I understand that debug logs might be too many during a long period of time, but maybe you could enable them selectively for classes, such as: org.apache.kafka.connect.runtime.WorkerSinkTask
or others in org.apache.kafka.connect.runtime.distributed
This is an initial thought. I'll keep looking based on the logs you've shared.
KAFKA-5731 seems resolved for the version we use, but if it weren't resolved I would have said it's a likely cause :)

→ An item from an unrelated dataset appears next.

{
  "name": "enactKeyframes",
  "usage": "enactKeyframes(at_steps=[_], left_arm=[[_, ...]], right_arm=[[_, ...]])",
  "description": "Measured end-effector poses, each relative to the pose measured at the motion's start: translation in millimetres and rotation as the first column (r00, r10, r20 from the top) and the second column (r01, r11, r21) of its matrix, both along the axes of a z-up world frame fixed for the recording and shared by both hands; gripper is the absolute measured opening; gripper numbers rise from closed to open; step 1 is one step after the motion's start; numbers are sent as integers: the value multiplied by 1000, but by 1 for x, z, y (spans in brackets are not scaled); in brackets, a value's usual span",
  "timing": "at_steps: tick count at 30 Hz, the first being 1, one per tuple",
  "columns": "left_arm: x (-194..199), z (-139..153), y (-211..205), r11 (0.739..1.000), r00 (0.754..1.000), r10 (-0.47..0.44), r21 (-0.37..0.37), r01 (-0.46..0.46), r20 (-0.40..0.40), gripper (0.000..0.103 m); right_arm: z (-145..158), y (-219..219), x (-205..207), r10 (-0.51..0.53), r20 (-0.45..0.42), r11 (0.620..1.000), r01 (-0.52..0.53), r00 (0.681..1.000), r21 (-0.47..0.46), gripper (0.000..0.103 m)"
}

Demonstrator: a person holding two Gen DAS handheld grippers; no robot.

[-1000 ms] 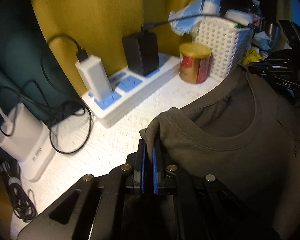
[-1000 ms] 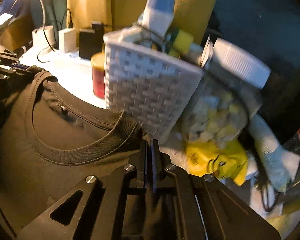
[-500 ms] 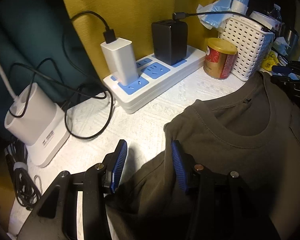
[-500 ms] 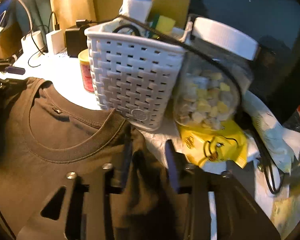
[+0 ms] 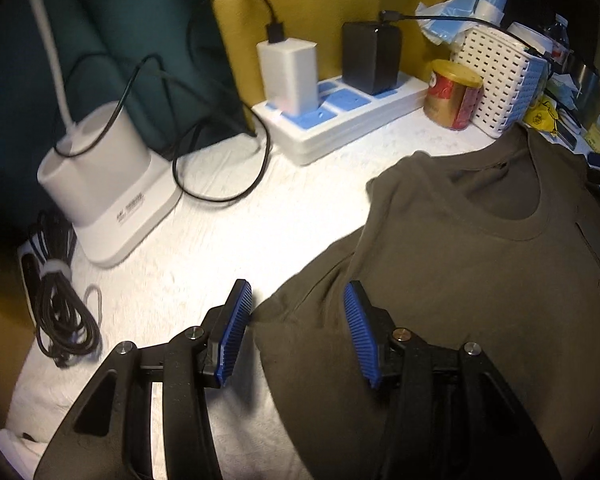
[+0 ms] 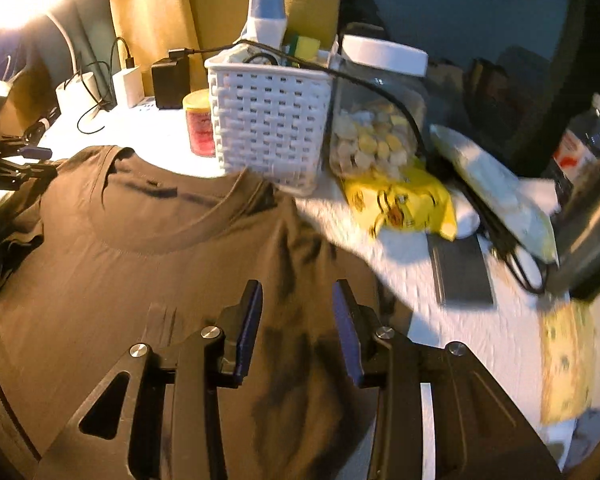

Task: Fold small clothes

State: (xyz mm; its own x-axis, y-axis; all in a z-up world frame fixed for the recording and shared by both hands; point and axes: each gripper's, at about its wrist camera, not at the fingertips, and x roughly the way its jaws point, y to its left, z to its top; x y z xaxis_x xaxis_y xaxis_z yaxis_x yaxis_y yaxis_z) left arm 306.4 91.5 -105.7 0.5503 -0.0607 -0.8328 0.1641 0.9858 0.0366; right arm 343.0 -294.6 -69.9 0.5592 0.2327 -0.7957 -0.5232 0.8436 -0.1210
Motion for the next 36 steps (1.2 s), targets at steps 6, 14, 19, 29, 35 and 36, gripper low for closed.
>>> enactKeyframes(at_steps=[6,14,19,29,35,36], left_arm=[[-7,5,7,997,995,62,39,-66,75,5],[-24,15,22,993,991,116,-4,-116,59,14],[-59,37,29,988,984,140,-76,-132,110,68],[-135,20,9,989,995,92,-121,-88,24,68],[-163,8,3,982,997,78,-172,-79,-14,68],[-167,5,1,981,998,65,-182,-68,-20,68]], right_arm=[[-3,-10,-26,-48,-28,999,48,998,21,39],[6,-29,-58,-117,-35,992,119,993,46,39],[12,-37,-80,-136,-42,988,139,990,60,39],[-6,-39,-125,-134,-61,991,134,989,-5,50],[-9,-50,-139,-181,-42,983,180,982,-35,50],[-9,-48,-142,-174,-44,984,172,984,-35,50]])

We have already enabled Debug log but no data gaps after it was enabled. We enabled it for org.apache.kafka.connect.runtime.WorkerSinkTask
and io.confluent.connect.s3.TopicPartitionWriter
but I will look into if we can add some more, i.e some classes of org.apache.kafka.connect.runtime.distributed
. We have made some efforts to trigger the error, but haven't succeeded.
Thanks for the pointers!
Also I updated scenario 2 since I found that the async commit timed out.
I am having issue of losing datal when sending to s3 buckets.I have no exception in the logs, except for WARN message Commit of offsets timed out in the logs. How to figure out what is causing the loss of data in S3 connectors?